Take a look at this infographic to view an overview of the nursing career pathways.

Having already obtained a bachelor’s degree (in a field other than nursing), some may look at an accelerated nursing program. These programs build on previous learning experiences and provide individuals with undergraduate degrees in other disciplines to transition into nursing. 

Fast-track entry level baccalaureate programs typically take around eleven to eighteen months to complete including prerequisites. Instruction can be intense as participants receive the same number of clinical hours, and admission often requires a minimum GPA of 3.0. Accelerated programs also often group classes together in quarters or sections rather than traditional semesters. With the completion of one of these programs, graduates should be prepared to pass the NCLEX-RN and to enter the field as RNs.7

Fast track entry-level master’s degree programs typically take around three years to complete. Because of this, they also cost more (sometimes twice as much as a BSN degree). It is possible to move directly from an accelerated MSN program to a doctorate or advanced nursing specialty degree. MSN nurses have even more flexibility when it comes to choosing their role. While RNs are more limited to working in direct patient care, MSN prepared nurses can choose managerial or leadership positions.7

The program directory from the American Association of Colleges of Nursing can be found here

Benefits of accelerated nursing program:

  • Flexibility
  • Accelerated time frame
  • Focus on essential courses
  • Stronger clinical skills
  • Increased maturity
  • Increased marketability

Financing Your Degree

The cost is completely dependent on which track that the student decides to take. For example, accelerated programs can range widely in cost, anywhere from $30,000 to $120,000. It is important to keep in mind that you most likely will not be able to work while in an accelerated program because of how rigorous the curriculum is. Many schools also offer both merit based and need-based scholarships. 

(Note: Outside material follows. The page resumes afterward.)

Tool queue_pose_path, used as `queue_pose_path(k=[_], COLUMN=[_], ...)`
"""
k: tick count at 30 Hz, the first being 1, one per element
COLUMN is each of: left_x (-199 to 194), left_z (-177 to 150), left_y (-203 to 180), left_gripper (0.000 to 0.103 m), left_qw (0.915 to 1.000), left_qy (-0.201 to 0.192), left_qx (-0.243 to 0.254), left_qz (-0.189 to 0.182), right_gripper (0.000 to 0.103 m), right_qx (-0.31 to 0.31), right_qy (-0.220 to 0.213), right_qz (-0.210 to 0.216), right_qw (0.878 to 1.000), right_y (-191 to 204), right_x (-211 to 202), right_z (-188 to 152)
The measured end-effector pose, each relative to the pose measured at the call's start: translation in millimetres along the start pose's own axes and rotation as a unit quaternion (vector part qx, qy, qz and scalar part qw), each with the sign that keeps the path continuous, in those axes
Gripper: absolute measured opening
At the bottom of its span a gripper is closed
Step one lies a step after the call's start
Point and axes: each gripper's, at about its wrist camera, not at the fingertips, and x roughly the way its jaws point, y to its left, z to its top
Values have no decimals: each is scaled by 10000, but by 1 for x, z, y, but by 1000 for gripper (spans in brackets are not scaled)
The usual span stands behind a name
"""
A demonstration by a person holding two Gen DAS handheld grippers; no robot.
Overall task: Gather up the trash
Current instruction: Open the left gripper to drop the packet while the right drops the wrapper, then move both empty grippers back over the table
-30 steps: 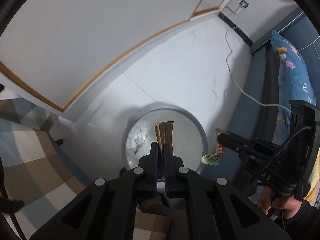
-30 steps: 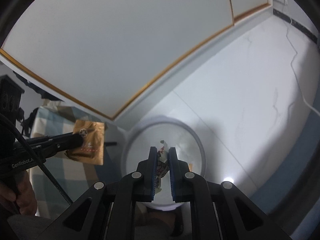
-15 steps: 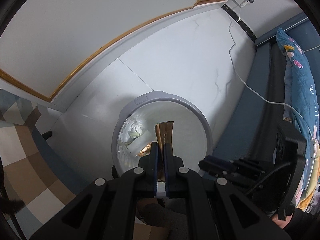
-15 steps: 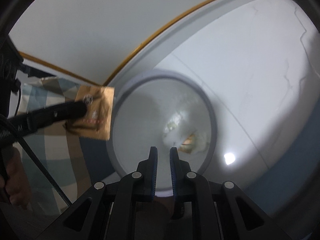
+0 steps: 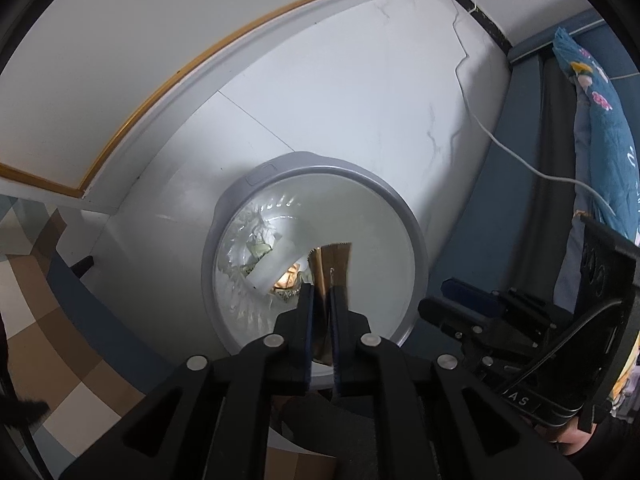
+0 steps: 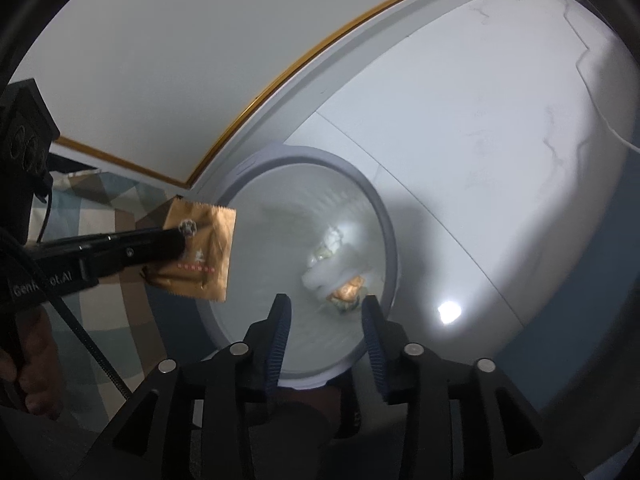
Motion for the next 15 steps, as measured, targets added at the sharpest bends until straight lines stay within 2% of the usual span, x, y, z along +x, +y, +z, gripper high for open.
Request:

Some programs utilize the NursingCAS, which is the Centralized Application Service for Nursing. Most programs require GRE scores and undergraduate transcripts. Some programs do require prerequisites which are usually Human Anatomy and Physiology, Microbiology, Statistics, and Human Growth and Development.4 However, it is very important to evaluate the individual programs and tracks that you are considering applying to.